Paper Utilities Module

The paper utilities module provides shared helper functions for formatting papers from various sources (database, search results, ChromaDB) with consistent structure and error handling.

Quick Start

from abstracts_explorer.paper_utils import (
    format_search_results,
    build_context_from_papers,
)
from abstracts_explorer.database import DatabaseManager

db = DatabaseManager()

# Format search results for display
formatted = format_search_results(search_results, db)

# Build a context string for RAG
context = build_context_from_papers(papers)

API Reference

Paper formatting utilities for NeurIPS abstracts.

This module provides shared utilities for formatting papers from various sources (database, search results, ChromaDB) with consistent structure and error handling.

exception abstracts_explorer.paper_utils.PaperFormattingError[source]

Bases: Exception

Exception raised when paper formatting fails.

abstracts_explorer.paper_utils.format_search_results(search_results, database, include_documents=True)[source]

Format ChromaDB search results into complete paper records.
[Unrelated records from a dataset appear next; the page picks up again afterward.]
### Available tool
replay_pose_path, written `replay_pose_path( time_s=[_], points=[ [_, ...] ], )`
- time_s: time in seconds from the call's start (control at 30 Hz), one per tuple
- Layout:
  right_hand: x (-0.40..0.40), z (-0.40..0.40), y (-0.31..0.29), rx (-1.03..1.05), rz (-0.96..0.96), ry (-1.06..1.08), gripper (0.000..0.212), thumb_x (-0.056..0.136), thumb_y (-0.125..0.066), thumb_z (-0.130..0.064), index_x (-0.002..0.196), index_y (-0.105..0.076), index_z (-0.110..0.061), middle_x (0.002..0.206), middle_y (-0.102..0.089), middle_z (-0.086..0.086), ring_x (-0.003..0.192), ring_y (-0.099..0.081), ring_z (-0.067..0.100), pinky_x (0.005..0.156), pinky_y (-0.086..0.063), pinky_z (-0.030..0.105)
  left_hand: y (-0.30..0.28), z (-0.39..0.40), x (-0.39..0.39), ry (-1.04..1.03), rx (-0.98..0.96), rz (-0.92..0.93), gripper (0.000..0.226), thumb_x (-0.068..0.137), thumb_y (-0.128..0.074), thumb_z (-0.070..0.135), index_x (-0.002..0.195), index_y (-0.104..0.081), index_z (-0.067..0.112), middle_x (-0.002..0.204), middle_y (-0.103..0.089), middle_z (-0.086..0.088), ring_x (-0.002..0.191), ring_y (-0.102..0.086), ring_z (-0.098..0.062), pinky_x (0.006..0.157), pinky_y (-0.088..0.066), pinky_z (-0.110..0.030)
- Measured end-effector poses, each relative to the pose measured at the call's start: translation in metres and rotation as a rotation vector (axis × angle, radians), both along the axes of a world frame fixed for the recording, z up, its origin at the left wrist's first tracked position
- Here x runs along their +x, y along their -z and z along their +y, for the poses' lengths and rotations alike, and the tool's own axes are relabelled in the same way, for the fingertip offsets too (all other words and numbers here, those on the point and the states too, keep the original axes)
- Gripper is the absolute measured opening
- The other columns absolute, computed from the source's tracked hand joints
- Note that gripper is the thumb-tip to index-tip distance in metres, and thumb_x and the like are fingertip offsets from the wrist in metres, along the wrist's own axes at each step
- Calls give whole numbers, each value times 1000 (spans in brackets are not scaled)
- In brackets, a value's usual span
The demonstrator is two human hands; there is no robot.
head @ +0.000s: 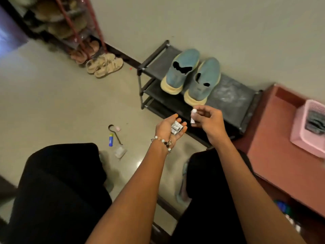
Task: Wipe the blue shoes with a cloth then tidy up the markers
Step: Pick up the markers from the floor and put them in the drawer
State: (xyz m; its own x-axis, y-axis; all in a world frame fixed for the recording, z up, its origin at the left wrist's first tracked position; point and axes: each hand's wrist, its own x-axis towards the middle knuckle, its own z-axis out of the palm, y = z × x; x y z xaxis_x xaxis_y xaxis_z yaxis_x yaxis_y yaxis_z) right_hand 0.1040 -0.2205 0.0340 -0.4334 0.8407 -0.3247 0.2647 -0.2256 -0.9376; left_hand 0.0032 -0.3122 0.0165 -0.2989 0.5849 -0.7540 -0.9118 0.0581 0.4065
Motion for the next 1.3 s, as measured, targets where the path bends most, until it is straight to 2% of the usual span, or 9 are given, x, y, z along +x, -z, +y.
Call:
replay_pose_path(
  time_s=[0.27,0.43,0.57,0.67,0.77,0.83,1.0,1.17,1.3],
  points=[
    [224,-16,-54,190,28,405,29,81,-66,6,106,-65,-9,79,-65,1,65,-62,7,61,-58,27,-88,47,181,364,198,104,16,86,-59,-8,97,-61,3,78,-64,-14,63,-68,-24,58,-58,-30],
    [333,-35,-24,-29,-92,546,27,84,-58,12,106,-62,-3,77,-64,3,62,-63,14,55,-56,27,-66,55,302,746,-17,65,13,88,-59,-4,90,-57,8,77,-60,-11,47,-63,-15,47,-56,-27],
    [394,-53,26,-148,-281,554,19,83,-63,7,98,-65,-5,86,-66,15,71,-63,26,62,-58,38,-28,36,354,895,-143,41,15,87,-61,-5,97,-61,5,78,-63,-14,62,-64,-19,56,-58,-32],
    [415,-62,63,-240,-417,611,14,84,-58,10,92,-64,0,81,-65,17,62,-61,22,64,-57,43,1,17,364,883,-226,55,28,85,-62,-8,110,-60,4,79,-64,-14,62,-65,-21,57,-59,-32],
    [421,-58,100,-316,-528,655,24,87,-46,14,83,-62,-3,80,-61,19,55,-56,21,50,-55,31,19,15,366,911,-306,122,22,87,-58,-8,106,-58,4,79,-62,-13,63,-62,-21,49,-57,-29],
    [421,-52,127,-316,-595,589,28,87,-45,14,78,-62,-6,90,-64,24,62,-61,29,55,-57,35,23,24,367,934,-282,156,18,87,-57,-9,98,-58,5,80,-62,-12,65,-63,-21,55,-58,-30],
    [418,-46,167,-239,-819,377,25,81,-65,0,105,-68,-7,106,-67,16,91,-64,30,72,-48,26,37,37,370,944,-307,191,19,89,-54,-9,99,-60,6,82,-60,-10,68,-64,-21,68,-58,-35],
    [418,-43,186,-254,-950,309,26,91,-54,-7,116,-60,-4,114,-59,21,102,-60,35,88,-53,41,48,40,368,950,-348,176,17,89,-52,-8,92,-59,7,94,-59,-17,76,-65,-25,64,-58,-35],
    [427,-39,193,-285,-977,284,34,94,-40,-17,118,-58,0,117,-61,15,108,-58,32,71,-52,24,52,42,364,948,-362,185,18,88,-52,-8,89,-60,8,89,-59,-16,75,-65,-26,61,-58,-34]
  ],
)
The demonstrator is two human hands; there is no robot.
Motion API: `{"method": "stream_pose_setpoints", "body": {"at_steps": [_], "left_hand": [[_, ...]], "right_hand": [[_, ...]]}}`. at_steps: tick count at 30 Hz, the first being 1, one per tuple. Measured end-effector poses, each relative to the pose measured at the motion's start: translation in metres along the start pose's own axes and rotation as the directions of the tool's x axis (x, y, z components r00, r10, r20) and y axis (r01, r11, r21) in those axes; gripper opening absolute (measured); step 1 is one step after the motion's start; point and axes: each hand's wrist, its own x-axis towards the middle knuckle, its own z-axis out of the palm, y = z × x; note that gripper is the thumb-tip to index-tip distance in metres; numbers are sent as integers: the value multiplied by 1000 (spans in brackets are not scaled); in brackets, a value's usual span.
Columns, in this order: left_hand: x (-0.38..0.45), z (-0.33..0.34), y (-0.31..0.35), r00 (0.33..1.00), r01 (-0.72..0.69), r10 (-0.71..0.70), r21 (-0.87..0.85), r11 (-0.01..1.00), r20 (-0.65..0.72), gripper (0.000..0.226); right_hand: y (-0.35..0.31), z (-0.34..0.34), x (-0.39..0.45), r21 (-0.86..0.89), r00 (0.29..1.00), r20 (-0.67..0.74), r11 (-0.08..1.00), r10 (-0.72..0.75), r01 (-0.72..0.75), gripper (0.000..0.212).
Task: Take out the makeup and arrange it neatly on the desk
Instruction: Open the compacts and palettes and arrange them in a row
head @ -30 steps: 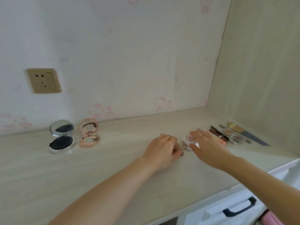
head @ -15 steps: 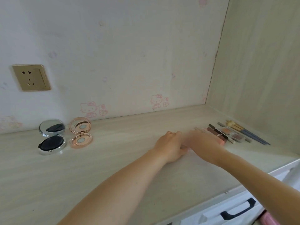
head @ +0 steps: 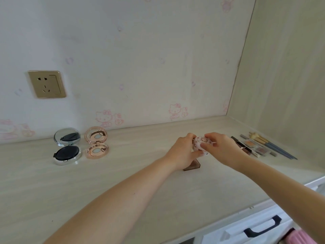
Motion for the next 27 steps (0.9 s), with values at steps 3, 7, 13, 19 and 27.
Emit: {"method": "stream_pose_setpoints", "body": {"at_steps": [3, 7, 13, 19, 27], "left_hand": [[-11, -15, -6, 999, -13, 11, -46, 999, -35, 51], [-30, -36, -14, 995, -30, 15, -152, 988, -102, 48], [-80, -78, -16, 986, -9, -57, -397, 918, -155, 27], [-128, -113, -37, 955, 76, -207, -499, 864, -214, 45], [-180, -145, -73, 866, 122, -376, -589, 799, -330, 45]], "right_hand": [[-15, 2, -4, 60, 1000, 11, 998, -25, 24, 45], [-38, 7, -10, 170, 995, 57, 983, -77, 66, 40], [-75, 28, -21, 540, 978, 187, 841, -91, -25, 33], [-125, 61, -34, 581, 957, 228, 813, -179, 14, 28], [-174, 109, -48, 572, 924, 242, 813, -295, 110, 25]]}}
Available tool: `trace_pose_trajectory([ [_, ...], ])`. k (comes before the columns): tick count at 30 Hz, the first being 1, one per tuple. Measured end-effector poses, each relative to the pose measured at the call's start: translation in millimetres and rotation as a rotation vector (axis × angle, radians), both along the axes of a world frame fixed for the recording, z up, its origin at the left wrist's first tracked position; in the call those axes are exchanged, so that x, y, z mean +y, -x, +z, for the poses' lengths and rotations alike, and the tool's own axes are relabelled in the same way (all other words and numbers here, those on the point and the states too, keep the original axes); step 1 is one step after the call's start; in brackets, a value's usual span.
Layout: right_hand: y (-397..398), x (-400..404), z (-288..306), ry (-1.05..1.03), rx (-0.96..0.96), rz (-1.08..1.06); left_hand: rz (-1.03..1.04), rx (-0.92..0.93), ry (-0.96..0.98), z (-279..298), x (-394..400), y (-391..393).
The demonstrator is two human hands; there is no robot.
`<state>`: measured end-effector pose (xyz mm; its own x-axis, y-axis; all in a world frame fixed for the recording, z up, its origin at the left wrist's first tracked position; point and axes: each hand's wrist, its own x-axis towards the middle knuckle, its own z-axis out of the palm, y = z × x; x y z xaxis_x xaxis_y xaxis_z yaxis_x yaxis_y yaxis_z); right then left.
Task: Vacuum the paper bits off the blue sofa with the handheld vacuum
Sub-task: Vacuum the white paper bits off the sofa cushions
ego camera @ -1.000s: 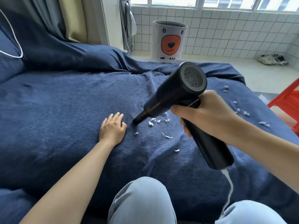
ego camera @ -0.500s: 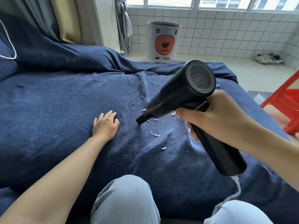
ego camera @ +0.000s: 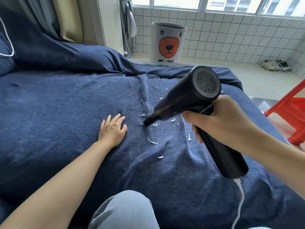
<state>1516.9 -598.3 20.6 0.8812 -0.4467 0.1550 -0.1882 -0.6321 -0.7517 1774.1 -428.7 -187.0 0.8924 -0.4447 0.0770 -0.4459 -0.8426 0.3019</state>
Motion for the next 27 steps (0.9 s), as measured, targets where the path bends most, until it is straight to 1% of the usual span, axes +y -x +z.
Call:
trace_pose_trajectory([
  [3,5,-7,1,0.068,0.006,-0.049,0.013,-0.013,-0.002,-2,-1,0],
  [9,15,-8,-5,-0.019,-0.024,-0.082,0.016,-0.031,0.001,-4,-1,1],
  [14,0,3,-15,-0.076,-0.067,-0.063,0.012,-0.034,-0.008,-5,0,3],
  [20,-27,13,-26,0.014,-0.024,-0.032,0.004,-0.052,-0.022,-7,2,3],
  [24,-39,6,-22,0.055,-0.041,-0.087,0.008,-0.064,-0.016,-10,1,2],
  [27,-39,-2,-21,0.028,-0.051,-0.116,0.010,-0.071,-0.025,-12,2,1],
])
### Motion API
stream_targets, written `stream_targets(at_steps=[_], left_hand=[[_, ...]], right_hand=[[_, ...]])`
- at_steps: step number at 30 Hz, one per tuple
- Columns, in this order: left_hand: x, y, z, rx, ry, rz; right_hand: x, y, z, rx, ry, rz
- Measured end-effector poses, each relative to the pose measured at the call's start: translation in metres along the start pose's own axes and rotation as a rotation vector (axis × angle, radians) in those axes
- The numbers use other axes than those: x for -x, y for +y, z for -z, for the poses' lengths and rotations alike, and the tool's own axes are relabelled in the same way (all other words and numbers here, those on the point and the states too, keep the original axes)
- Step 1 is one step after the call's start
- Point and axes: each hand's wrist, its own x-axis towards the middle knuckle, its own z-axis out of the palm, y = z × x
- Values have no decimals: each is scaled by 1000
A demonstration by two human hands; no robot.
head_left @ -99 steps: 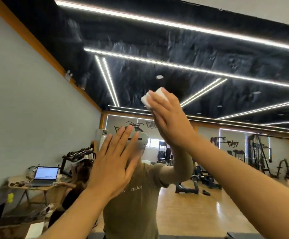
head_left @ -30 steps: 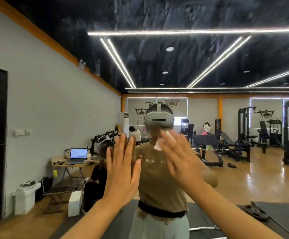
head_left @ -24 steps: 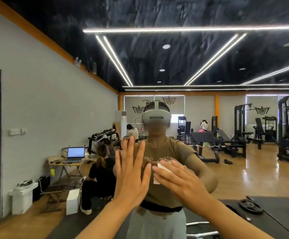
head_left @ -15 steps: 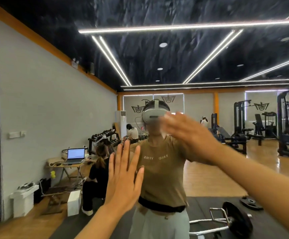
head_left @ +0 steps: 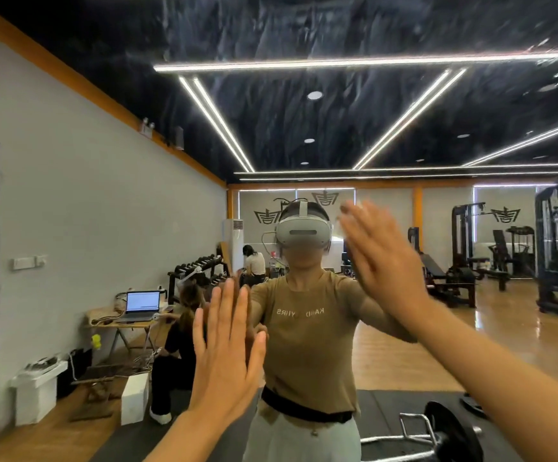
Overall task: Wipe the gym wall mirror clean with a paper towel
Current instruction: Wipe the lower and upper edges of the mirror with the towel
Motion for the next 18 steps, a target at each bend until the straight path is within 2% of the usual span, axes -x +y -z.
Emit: stream_targets(at_steps=[4, 8, 11, 13, 16, 18], left_hand=[[-13, 40, -5, 34, 3, -119], [-25, 76, -18, 49, -36, -159], [-25, 86, -30, -34, -58, -157], [-24, 86, -34, -80, -57, -152], [-23, 85, -36, -132, -27, -159], [-23, 86, -36, -152, -11, -164]], right_hand=[[93, -1, 3, 41, -105, 167], [130, 8, 13, 3, -207, 344], [110, 29, 21, 13, -290, 547], [86, 39, 24, 5, -323, 609], [38, 56, 27, -42, -297, 556], [-7, 67, 31, -3, -211, 455]])
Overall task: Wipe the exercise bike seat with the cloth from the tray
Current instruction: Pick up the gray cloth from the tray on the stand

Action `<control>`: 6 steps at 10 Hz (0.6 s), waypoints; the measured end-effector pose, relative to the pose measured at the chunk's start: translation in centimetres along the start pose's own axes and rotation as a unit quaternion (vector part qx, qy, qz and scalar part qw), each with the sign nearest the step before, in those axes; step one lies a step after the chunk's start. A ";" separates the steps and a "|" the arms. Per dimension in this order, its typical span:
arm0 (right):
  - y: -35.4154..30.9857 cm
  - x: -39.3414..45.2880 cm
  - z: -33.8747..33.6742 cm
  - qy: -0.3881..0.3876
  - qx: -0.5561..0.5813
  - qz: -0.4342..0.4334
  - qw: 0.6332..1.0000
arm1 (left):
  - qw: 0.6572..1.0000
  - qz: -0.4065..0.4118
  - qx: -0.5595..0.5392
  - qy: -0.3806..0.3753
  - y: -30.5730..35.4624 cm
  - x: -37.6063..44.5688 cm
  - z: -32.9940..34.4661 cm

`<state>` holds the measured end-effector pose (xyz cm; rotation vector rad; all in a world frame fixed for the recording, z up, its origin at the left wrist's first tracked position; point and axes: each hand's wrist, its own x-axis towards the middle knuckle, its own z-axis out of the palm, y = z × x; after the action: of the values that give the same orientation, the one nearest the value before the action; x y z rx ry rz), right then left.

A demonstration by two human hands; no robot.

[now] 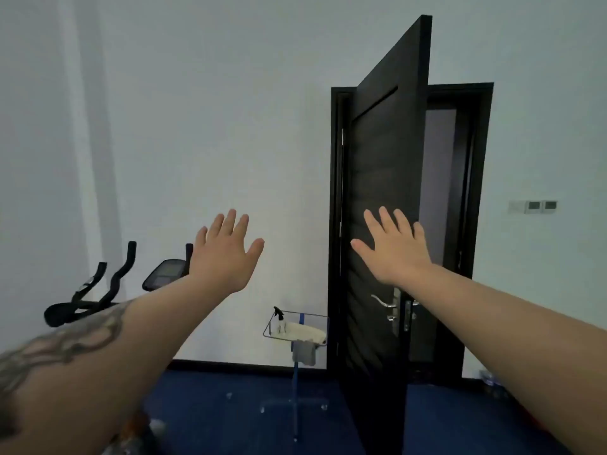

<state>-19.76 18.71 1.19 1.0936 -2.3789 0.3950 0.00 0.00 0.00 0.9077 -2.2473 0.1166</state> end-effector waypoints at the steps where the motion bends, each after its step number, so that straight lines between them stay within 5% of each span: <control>1: -0.4 2.3 2.5 -0.012 -0.013 0.001 1.000 | 1.000 0.001 0.020 -0.003 -1.1 2.1 2.6; 6: -5.4 13.9 21.0 -0.088 -0.005 0.043 0.995 | 0.996 0.029 0.009 -0.086 -10.2 12.6 20.5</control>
<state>-29.92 -2.85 -8.53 1.0630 -2.5867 0.3267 -11.74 -21.51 -9.09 0.8913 -2.4367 0.0886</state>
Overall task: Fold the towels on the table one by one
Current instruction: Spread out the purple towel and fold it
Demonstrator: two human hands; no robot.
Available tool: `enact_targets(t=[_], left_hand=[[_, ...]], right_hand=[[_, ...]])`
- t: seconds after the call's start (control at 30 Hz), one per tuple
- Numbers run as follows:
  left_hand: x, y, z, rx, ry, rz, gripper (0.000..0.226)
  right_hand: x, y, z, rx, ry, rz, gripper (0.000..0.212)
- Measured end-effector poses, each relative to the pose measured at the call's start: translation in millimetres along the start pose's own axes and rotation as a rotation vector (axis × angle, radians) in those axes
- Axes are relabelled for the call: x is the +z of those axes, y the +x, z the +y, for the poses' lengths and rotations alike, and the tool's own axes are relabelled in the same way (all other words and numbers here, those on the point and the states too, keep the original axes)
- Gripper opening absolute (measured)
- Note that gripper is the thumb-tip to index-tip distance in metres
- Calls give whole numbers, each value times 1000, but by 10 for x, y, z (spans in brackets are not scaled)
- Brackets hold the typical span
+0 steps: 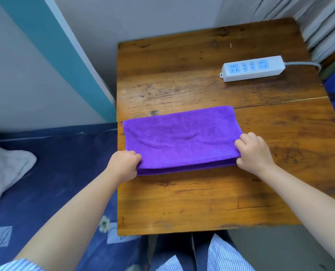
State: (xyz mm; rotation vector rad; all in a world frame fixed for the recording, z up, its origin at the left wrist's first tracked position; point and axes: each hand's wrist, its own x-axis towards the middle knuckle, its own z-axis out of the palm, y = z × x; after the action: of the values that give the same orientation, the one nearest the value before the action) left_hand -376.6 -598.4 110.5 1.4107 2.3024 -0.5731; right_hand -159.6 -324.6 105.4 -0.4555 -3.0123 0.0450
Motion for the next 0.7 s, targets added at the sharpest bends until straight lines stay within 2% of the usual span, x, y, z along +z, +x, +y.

Converts search results from ChromaDB into fully-populated paper dictionaries by fetching complete data from the database. Fails early if required data is missing rather than returning incomplete records.

Parameters:
  • search_results (dict) – Search results from ChromaDB with ‘ids’, ‘distances’, ‘metadatas’, ‘documents’.

  • database (DatabaseManager) – Database instance for fetching complete paper details.

  • include_documents (bool, optional) – Whether to include document text (abstract) from search results, by default True.

Returns:

List of complete paper dictionaries with authors, similarity scores, and all fields.

Return type:

list

Raises:

PaperFormattingError – If search_results format is invalid or required data is missing.

Examples

>>> results = embeddings_manager.search_similar("transformers", n_results=5)
>>> papers = format_search_results(results, database)
>>> for paper in papers:
...     print(paper['title'], paper['similarity'])
abstracts_explorer.paper_utils.build_context_from_papers(papers)[source]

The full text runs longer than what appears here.